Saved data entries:
Content starts

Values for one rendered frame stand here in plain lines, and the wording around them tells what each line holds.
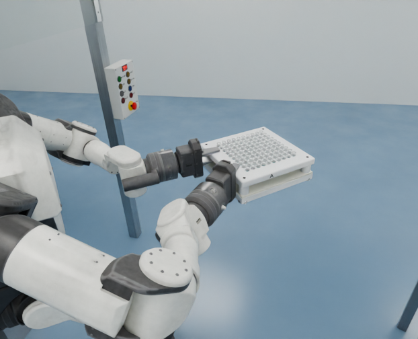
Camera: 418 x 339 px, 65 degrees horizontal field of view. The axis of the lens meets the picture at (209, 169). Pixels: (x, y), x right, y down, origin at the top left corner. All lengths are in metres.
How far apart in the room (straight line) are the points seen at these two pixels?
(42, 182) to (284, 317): 1.44
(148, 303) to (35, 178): 0.32
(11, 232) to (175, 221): 0.28
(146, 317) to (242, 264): 1.58
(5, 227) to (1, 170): 0.16
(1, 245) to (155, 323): 0.22
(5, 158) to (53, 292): 0.27
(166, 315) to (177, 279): 0.06
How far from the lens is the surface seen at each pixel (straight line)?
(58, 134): 1.06
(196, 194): 0.75
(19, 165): 0.65
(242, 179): 0.86
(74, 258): 0.48
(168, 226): 0.65
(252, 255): 2.09
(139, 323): 0.50
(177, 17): 4.26
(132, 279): 0.45
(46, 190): 0.69
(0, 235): 0.52
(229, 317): 1.83
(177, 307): 0.50
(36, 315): 0.93
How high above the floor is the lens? 1.52
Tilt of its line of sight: 32 degrees down
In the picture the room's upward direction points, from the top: 2 degrees counter-clockwise
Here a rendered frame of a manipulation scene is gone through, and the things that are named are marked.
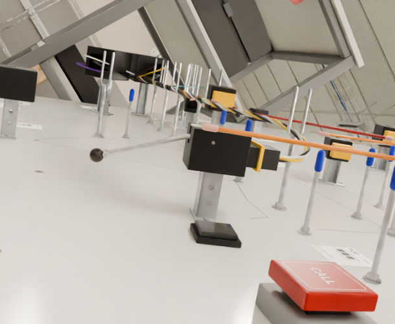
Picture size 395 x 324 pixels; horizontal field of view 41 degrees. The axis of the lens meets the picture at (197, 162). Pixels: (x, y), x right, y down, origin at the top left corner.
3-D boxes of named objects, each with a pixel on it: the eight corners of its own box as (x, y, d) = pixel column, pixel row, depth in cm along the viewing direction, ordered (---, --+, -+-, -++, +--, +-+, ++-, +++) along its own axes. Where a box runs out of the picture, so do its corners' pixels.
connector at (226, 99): (231, 109, 108) (234, 94, 107) (233, 110, 106) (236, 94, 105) (210, 105, 107) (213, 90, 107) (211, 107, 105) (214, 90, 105)
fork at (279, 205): (273, 209, 62) (298, 86, 59) (268, 204, 63) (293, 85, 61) (289, 211, 62) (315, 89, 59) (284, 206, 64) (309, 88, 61)
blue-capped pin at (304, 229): (295, 229, 55) (312, 147, 53) (308, 231, 55) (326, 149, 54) (299, 234, 53) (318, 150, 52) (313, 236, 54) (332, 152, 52)
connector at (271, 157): (223, 158, 54) (227, 139, 54) (268, 164, 55) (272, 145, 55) (232, 165, 51) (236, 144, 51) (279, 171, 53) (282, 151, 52)
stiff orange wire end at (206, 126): (190, 126, 42) (191, 119, 42) (403, 162, 43) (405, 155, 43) (190, 128, 41) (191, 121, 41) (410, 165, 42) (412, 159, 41)
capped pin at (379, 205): (379, 209, 71) (394, 146, 70) (370, 206, 72) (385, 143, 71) (386, 209, 72) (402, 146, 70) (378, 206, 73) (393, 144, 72)
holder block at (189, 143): (182, 161, 54) (188, 121, 53) (235, 168, 55) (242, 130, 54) (187, 170, 50) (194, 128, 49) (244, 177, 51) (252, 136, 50)
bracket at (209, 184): (189, 209, 56) (196, 162, 55) (211, 211, 56) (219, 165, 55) (195, 223, 51) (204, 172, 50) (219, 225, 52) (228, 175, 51)
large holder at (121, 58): (139, 113, 133) (148, 55, 131) (105, 116, 117) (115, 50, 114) (115, 108, 135) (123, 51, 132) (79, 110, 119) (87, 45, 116)
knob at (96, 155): (88, 159, 51) (90, 145, 51) (103, 161, 52) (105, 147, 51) (88, 162, 50) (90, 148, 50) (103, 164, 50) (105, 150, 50)
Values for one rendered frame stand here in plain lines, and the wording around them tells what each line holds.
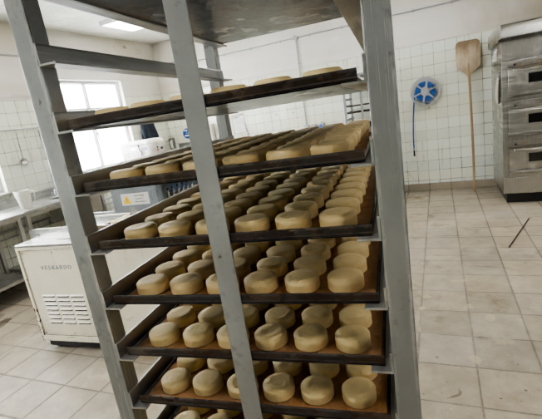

Content ends

(Instructions for the task) With images omitted, output the data exactly as given.

(Answer to the exercise)
Values for one rendered frame stand here in plain lines, and the wording around them tells what each line holds.
Camera: 418 x 339 px, 65 degrees horizontal field of view. The axis of the lens meets the picture at (209, 169). Pixels: (x, y), x right, y down, origin at the top left corner. All lengths are in metres.
How far apart in the room (straight line) are the points seen at these two pixels?
(42, 182) to (284, 317): 1.44
(148, 303) to (35, 178): 0.32
(11, 232) to (175, 221): 0.28
(146, 317) to (242, 264): 1.58
(5, 227) to (1, 170): 0.16
(1, 245) to (155, 323): 0.22
(5, 158) to (53, 292): 0.27
(166, 315) to (177, 279): 0.06
How far from the lens is the surface seen at each pixel (straight line)?
(58, 134): 1.06
(196, 194): 0.75
(19, 165): 0.65
(242, 179): 0.86
(74, 258): 0.48
(168, 226): 0.65
(252, 255): 2.09
(139, 323): 0.50
(177, 17): 4.26
(132, 279): 0.45
(46, 190): 0.69
(0, 235): 0.52
(229, 317): 1.83
(177, 307): 0.50
(36, 315): 0.93
How high above the floor is the lens? 1.52
Tilt of its line of sight: 32 degrees down
In the picture the room's upward direction points, from the top: 2 degrees counter-clockwise
Here a rendered frame of a manipulation scene is gone through, and the things that are named are marked.
Picture size 395 x 324 pixels; horizontal field of view 41 degrees. The axis of the lens meets the picture at (197, 162). Pixels: (x, y), x right, y down, origin at the top left corner.
3-D boxes of named objects, each with a pixel on it: the eight corners of its own box as (x, y, d) = pixel column, pixel row, depth in cm along the viewing direction, ordered (---, --+, -+-, -++, +--, +-+, ++-, +++) along its own axes. Where a box runs out of the picture, so do its corners' pixels.
connector at (226, 99): (231, 109, 108) (234, 94, 107) (233, 110, 106) (236, 94, 105) (210, 105, 107) (213, 90, 107) (211, 107, 105) (214, 90, 105)
fork at (279, 205): (273, 209, 62) (298, 86, 59) (268, 204, 63) (293, 85, 61) (289, 211, 62) (315, 89, 59) (284, 206, 64) (309, 88, 61)
blue-capped pin at (304, 229): (295, 229, 55) (312, 147, 53) (308, 231, 55) (326, 149, 54) (299, 234, 53) (318, 150, 52) (313, 236, 54) (332, 152, 52)
connector at (271, 157): (223, 158, 54) (227, 139, 54) (268, 164, 55) (272, 145, 55) (232, 165, 51) (236, 144, 51) (279, 171, 53) (282, 151, 52)
stiff orange wire end at (206, 126): (190, 126, 42) (191, 119, 42) (403, 162, 43) (405, 155, 43) (190, 128, 41) (191, 121, 41) (410, 165, 42) (412, 159, 41)
capped pin at (379, 205): (379, 209, 71) (394, 146, 70) (370, 206, 72) (385, 143, 71) (386, 209, 72) (402, 146, 70) (378, 206, 73) (393, 144, 72)
holder block at (189, 143): (182, 161, 54) (188, 121, 53) (235, 168, 55) (242, 130, 54) (187, 170, 50) (194, 128, 49) (244, 177, 51) (252, 136, 50)
bracket at (209, 184): (189, 209, 56) (196, 162, 55) (211, 211, 56) (219, 165, 55) (195, 223, 51) (204, 172, 50) (219, 225, 52) (228, 175, 51)
large holder at (121, 58): (139, 113, 133) (148, 55, 131) (105, 116, 117) (115, 50, 114) (115, 108, 135) (123, 51, 132) (79, 110, 119) (87, 45, 116)
knob at (96, 155): (88, 159, 51) (90, 145, 51) (103, 161, 52) (105, 147, 51) (88, 162, 50) (90, 148, 50) (103, 164, 50) (105, 150, 50)
Values for one rendered frame stand here in plain lines, and the wording around them tells what each line holds.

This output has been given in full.